Los terrenos, cuyo valor ascendería a cientos de millones de pesos, habrían sido incorporados irregularmente al patrimonio privado mediante documentación presuntamente falsa durante varios años en Yucatán, en los cuales habría tenido participación el notario público Jorge Esquivel Millet, quien en ese entonces era el consejero jurídico del Gobierno Estatal, quien necesariamente tuvo que avalar las operaciones.
Uno de los señalamientos más delicados fue realizado públicamente por el exdiputado federal Mario Peraza Ramírez, quien acusó a Roberto Rodríguez Asaf de haberse apropiado de miles de metros lineales de playa en Celestún y Dzilam Bravo cuando ocupó la Secretaría General de Gobierno.

Las acusaciones aseguran que terrenos propiedad de la nación habrían terminado escriturados a nombre de particulares vinculados con políticos y exfuncionarios.
No obstante, las denuncias cobran relevancia al considerar que Celestún se ha convertido en uno de los municipios con mayor interés inmobiliario en los últimos años debido al incremento del valor comercial de sus playas y terrenos costeros.
Paradójicamente, el municipio enfrenta actualmente numerosos procedimientos relacionados con invasiones, despojos y conflictos sobre la propiedad de terrenos ubicados en zonas de alto valor ecológico y turístico.
Por su parte, el alcalde de Celestún, Jesús Germán Cauich Pinto “Tano Cauich”, en contubernio con regidores alineados, concretó uno de los más grandes robos al municipio.
El edil propuso y concretó la donación de un terreno de poco más de una hectárea a favor de su hermano Miguel Ángel Cauich Pinto.

De acuerdo con la información contenida en el acta de la sesión de Cabildo del 9 de junio del 2025, en poder de Sol Yucatán, el edil propuso la donación del predio de 100 metros de frente por 135 de fondo para una superficie total de 13 mil 500 metros cuadrados.
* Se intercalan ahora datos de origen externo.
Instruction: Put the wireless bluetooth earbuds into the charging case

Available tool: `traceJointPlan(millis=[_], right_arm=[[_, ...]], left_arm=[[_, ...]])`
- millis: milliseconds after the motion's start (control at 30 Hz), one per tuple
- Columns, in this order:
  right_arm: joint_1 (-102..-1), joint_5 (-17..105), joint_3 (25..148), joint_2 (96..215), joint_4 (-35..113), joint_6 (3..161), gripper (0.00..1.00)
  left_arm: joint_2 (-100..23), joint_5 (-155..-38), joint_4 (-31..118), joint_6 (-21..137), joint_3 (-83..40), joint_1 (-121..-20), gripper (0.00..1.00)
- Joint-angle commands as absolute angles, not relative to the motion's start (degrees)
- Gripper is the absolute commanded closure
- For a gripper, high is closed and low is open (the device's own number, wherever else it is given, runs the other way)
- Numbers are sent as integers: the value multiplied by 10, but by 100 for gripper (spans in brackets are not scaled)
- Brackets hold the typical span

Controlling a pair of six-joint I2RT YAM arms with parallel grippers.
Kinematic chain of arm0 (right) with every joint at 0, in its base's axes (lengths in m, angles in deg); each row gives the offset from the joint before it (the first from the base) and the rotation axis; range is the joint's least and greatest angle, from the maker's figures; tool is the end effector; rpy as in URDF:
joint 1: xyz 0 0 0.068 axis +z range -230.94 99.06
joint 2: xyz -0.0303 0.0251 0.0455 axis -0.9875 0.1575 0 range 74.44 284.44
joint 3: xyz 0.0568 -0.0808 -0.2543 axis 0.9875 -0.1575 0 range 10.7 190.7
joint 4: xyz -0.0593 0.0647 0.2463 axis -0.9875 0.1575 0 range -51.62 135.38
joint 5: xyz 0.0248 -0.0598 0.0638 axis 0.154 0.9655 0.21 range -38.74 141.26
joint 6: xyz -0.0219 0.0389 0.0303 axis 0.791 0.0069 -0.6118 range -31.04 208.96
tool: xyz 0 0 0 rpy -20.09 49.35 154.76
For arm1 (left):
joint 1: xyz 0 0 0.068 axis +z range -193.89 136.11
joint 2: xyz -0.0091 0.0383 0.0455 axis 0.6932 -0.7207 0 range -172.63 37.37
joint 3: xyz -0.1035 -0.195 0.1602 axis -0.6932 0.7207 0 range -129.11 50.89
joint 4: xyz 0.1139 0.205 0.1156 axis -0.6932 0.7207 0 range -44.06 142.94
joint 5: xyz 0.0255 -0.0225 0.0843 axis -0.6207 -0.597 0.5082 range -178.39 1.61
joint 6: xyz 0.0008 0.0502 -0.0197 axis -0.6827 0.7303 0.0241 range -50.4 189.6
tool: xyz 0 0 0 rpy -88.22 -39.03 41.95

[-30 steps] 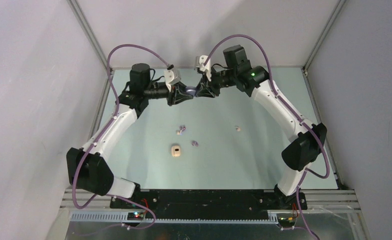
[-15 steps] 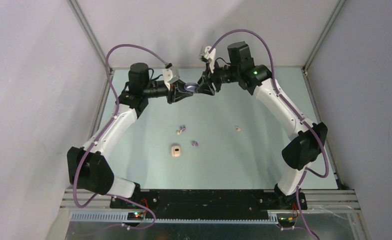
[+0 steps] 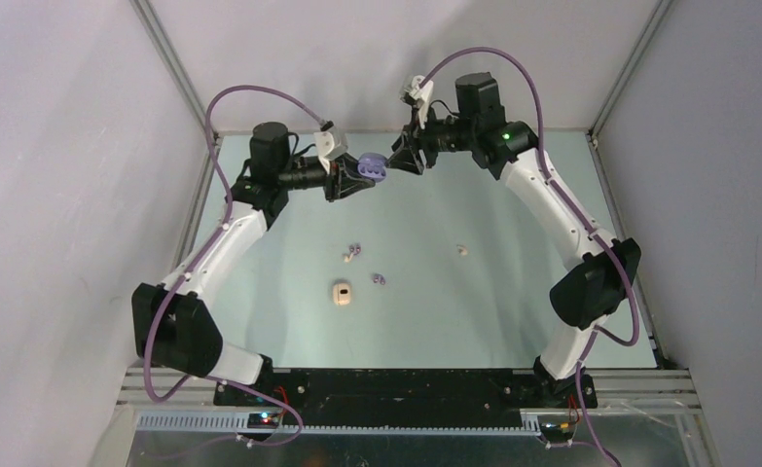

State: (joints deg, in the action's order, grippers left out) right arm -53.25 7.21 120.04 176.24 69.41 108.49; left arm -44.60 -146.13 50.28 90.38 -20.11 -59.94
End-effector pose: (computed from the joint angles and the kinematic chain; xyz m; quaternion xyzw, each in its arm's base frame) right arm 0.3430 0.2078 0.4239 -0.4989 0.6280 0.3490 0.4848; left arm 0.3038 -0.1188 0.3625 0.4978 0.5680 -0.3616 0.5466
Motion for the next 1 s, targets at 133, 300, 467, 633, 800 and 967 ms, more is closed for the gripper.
traceJointPlan(millis=[133,300,467,633,800,967], right_arm=[[-551,25,1169,1670,728,1132,40],[-573,-13,1038,1614,655,1169,40],[-554,35,979,1636,677,1244,47],[-524,85,997,1723,726,1238,57],[-485,122,988,1801,738,1254,62],[-455,132,1009,1865,749,1244,64]], left_arm=[[-425,-1458,345,694,-138,-563,100],[-384,-1431,299,621,-84,-539,100],[-321,-1376,278,547,-35,-514,100],[-251,-1318,285,510,18,-503,100],[-209,-1284,304,515,51,-490,100],[-182,-1261,319,496,63,-469,100]])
La propiedad adquiere gran valor, debido a que el inmueble propiedad del municipio se ubica cerca de las charcas salineras, donde se edifica la zona turística y hotelera de Celestún.
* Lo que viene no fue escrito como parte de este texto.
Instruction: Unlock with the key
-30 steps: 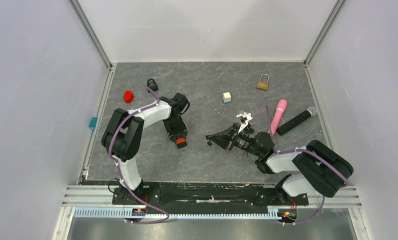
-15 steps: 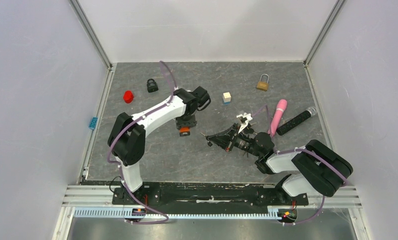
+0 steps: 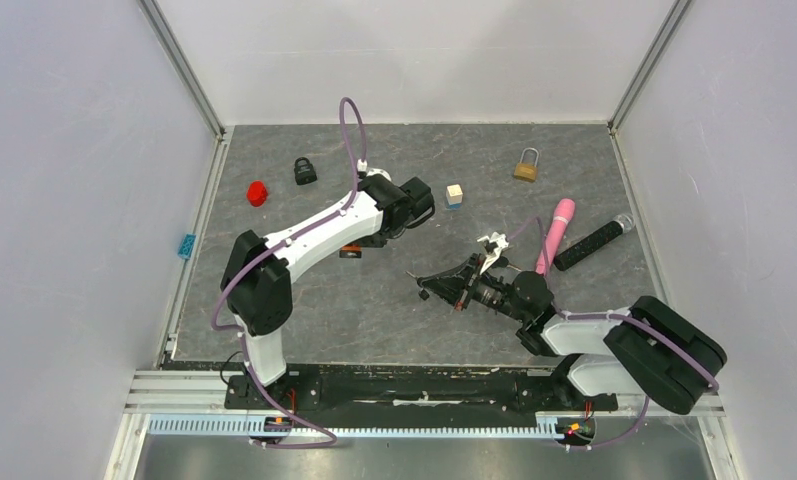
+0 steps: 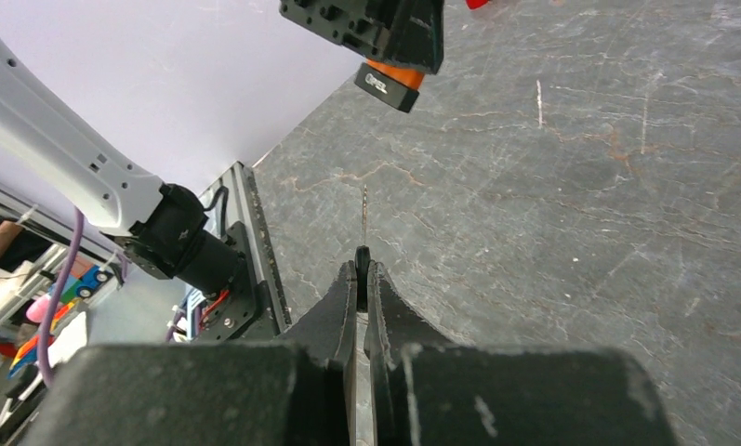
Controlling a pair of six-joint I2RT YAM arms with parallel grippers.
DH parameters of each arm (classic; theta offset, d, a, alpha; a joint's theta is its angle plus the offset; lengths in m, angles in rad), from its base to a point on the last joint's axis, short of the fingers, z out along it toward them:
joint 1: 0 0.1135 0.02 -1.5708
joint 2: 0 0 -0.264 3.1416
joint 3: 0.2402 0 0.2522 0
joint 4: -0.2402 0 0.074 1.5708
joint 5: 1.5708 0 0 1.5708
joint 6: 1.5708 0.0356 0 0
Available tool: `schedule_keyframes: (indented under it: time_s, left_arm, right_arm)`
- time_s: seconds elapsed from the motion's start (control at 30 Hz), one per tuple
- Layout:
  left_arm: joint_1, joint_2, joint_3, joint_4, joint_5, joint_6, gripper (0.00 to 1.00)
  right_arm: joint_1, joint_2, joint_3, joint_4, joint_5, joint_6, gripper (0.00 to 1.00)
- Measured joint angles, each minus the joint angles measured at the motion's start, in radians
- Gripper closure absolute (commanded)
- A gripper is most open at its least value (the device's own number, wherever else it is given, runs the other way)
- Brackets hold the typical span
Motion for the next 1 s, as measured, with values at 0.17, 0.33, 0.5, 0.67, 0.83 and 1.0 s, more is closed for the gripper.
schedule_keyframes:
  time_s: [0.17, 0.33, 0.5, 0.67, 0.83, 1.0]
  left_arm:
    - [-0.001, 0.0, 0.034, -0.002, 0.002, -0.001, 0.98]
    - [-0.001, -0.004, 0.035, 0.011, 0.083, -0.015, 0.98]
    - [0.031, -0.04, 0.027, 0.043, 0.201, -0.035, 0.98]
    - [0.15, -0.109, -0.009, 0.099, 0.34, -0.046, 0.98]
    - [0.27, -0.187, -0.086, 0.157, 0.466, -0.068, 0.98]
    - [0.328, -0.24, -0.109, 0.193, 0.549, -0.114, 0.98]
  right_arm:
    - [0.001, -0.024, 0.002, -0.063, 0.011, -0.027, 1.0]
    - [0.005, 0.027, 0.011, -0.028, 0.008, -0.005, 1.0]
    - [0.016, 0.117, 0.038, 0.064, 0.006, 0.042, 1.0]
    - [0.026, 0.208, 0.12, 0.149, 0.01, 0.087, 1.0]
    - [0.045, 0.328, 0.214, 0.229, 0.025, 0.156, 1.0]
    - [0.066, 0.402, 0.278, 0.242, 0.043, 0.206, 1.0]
De acuerdo con el documento, la donación es a título gratuito, es decir, el hermano del edil no tuvo la necesidad de aportar ni un solo peso de su bolsillo.
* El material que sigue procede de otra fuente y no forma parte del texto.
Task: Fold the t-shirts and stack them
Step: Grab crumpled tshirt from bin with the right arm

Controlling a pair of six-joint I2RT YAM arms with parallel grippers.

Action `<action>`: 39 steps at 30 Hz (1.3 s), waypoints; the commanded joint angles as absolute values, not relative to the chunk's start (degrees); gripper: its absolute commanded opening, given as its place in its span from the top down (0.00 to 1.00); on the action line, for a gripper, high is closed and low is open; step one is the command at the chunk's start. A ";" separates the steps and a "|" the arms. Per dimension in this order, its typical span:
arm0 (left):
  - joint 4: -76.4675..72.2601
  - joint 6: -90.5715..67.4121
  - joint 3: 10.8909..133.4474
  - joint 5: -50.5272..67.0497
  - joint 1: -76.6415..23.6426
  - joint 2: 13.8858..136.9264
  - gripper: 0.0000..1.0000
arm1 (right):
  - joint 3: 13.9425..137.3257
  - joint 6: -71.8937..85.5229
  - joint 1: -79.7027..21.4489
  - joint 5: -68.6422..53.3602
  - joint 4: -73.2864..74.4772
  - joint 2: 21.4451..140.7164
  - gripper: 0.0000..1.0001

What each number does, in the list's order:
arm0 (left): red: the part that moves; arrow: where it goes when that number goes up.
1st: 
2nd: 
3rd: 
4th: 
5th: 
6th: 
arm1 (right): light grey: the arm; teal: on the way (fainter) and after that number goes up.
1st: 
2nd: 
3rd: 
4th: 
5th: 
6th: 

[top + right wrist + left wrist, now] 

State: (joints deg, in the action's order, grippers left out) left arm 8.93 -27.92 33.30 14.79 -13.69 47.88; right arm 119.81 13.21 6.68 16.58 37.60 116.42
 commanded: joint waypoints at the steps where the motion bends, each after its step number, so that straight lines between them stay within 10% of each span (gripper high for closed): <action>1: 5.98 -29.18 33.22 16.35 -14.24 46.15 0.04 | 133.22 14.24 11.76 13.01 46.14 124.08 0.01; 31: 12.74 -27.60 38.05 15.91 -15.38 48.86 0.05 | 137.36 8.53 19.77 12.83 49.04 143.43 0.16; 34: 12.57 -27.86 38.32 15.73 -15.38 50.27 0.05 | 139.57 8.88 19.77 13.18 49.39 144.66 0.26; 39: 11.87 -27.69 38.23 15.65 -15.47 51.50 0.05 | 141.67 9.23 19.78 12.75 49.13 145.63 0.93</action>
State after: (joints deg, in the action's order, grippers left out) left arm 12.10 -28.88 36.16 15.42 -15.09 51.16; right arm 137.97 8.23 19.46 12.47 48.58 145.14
Empresas inmobiliarias cotizan a una razón de 600 pesos el metro cuadrado de tierra en esa zona de Celestún, por lo cual el Ayuntamiento le habría regalado poco más de 8 millones de pesos al hermano del edil.
En la sesión se menciona a los regidores Fabiola Pinto Solís, en su carácter de síndico municipal, Alfonso García Acosta, secretario municipal, Guadalupe Mex Corral, entre otros, quienes habrían tenido responsabilidad en el atraco al municipio.